According to Isa Blumi in Ottoman Refugees, 1878–1939 (2013), racial sciences and ethnographic methods were used to categorize populations and legitimize expulsions.

Identity Construction and the “Other”

Iraklis Millas (2006) explains that the “eternal” existence of the Other is reinforced through naming. Greeks often labeled various groups—Seljuks, Ottomans, and even Albanians—as “Turks” (Tourkalvanoi).

Greek nationalist histories preferred the more familiar but derogatory term “Turkalvanoi” instead of “Muslim Albanians.”

Who Are the Turks? What Does DNA Show?

According to an article in Greek Herald, genetic evidence challenges national myths.

DNA testing suggests that many Turkish citizens primarily descend from indigenous Mediterranean populations, including Italian and Balkan groups.

The common haplogroup J2 (24%) found in Turkey is typical for Italians and Greeks, not Central Asians.

Modern Turks are not predominantly of Central Asian “Turkic” origin, according to genetic findings.

Cyprus Case Study

A comprehensive study by Harvard Medical School showed that Greek Cypriots and Turkish Cypriots share a common pre-Ottoman ancestry.

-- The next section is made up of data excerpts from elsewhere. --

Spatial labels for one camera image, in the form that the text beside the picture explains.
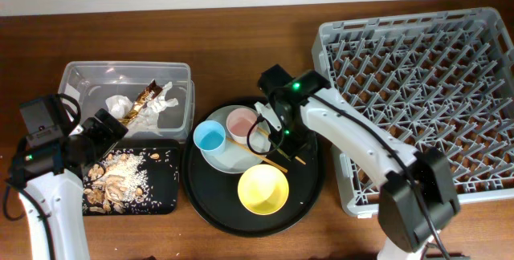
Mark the grey dishwasher rack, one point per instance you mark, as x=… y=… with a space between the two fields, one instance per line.
x=442 y=79

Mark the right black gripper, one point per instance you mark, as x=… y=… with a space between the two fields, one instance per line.
x=289 y=148

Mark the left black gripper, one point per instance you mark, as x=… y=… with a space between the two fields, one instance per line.
x=108 y=138

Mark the blue plastic cup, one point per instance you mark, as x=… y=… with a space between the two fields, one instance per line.
x=210 y=137

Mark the pink plastic cup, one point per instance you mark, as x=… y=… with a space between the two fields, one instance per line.
x=239 y=122

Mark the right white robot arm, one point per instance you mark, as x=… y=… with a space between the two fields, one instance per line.
x=417 y=197

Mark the clear plastic waste bin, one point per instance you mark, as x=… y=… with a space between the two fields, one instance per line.
x=98 y=80

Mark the white napkin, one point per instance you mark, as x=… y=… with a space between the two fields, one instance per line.
x=146 y=120

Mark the black rectangular tray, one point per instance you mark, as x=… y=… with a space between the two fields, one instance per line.
x=164 y=188

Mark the food scraps and rice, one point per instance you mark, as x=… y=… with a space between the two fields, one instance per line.
x=116 y=179

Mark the white label on bin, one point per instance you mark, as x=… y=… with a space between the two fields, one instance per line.
x=72 y=92

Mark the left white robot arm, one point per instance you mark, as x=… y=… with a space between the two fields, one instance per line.
x=47 y=176

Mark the yellow bowl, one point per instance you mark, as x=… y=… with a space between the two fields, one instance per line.
x=263 y=190

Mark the grey round plate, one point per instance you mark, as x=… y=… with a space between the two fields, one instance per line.
x=234 y=159

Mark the round black serving tray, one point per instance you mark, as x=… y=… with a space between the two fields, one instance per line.
x=213 y=194

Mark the gold brown candy wrapper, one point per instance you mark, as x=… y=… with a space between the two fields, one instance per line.
x=148 y=94

Forced conversions and centuries of coexistence resulted in genetic similarities. Most Turkish Cypriots share a similar genetic composition with Greek Cypriots.

It is argued that Turkish authorities discourage ancestry DNA testing due to its challenge to official narratives, and new laws criminalize questioning “Turkishness.” Genetics suggests many modern Turks have Mediterranean and European roots, and that modern Turkish identity, as currently promoted, is largely political.

Alvanokratia (Albanian Rule) in the Morea

Recent republications of 19th-century Greek sources discuss Alvanokratia—the period of Albanian military dominance in the Morea (Peloponnese), when Albanian Muslim soldiers were deployed by the Ottoman Porte to suppress the Russo-Greek revolt.

In a letter dated August 31, 1770, the governor of the Morea, Muhsinzade Mehmed Pasha, expressed frustration at his inability to control the Albanians.

After suppressing the revolt, Albanians remained in the peninsula for nearly a decade. Greek historiography describes this period as marked by the marginalization of pre-1770 elites and the rise of powerful Albanian groups characterized—according to those sources—by violence and brutality.

Scholarly Studies on Conversions

  • George B. Nikolaou — Islamisations in the Peloponnese (17th century–1821), examining religious conversions during Ottoman rule.
  • “Islamisations et Christianisations dans le Péloponnèse (1715–ca.1832)” — doctoral thesis on Islamization and re-Christianization.
  • Maria Vasileiou — Conversion in the Late Ottoman Empire (1856–1908).
  • Stefanos Katsikas — “Proselytes of a New Nation…” on Muslim conversions to Orthodoxy in modern Greece.

In conclusion, conversions to Islam until 1821 were concentrated in southeastern and northwestern regions of the Peloponnese. During the Greek Revolution, re-Christianizations and forced conversions occurred. In Ottoman Athens, religious affiliation was linked to social and legal structures, and although conflicts were often framed as Muslim-Christian divisions, the historical reality was far more complex, involving coexistence and interaction.

Main Source:
The Ottoman Empire, the Balkans, the Greek Lands: Toward a Social and Economic History (2007), in honor of John C. Alexander.

Images referenced:
Muslim Albanians playing checkers; Albanians in Egypt; Maniots; Traditional family; Ottoman Athens (1687–1778).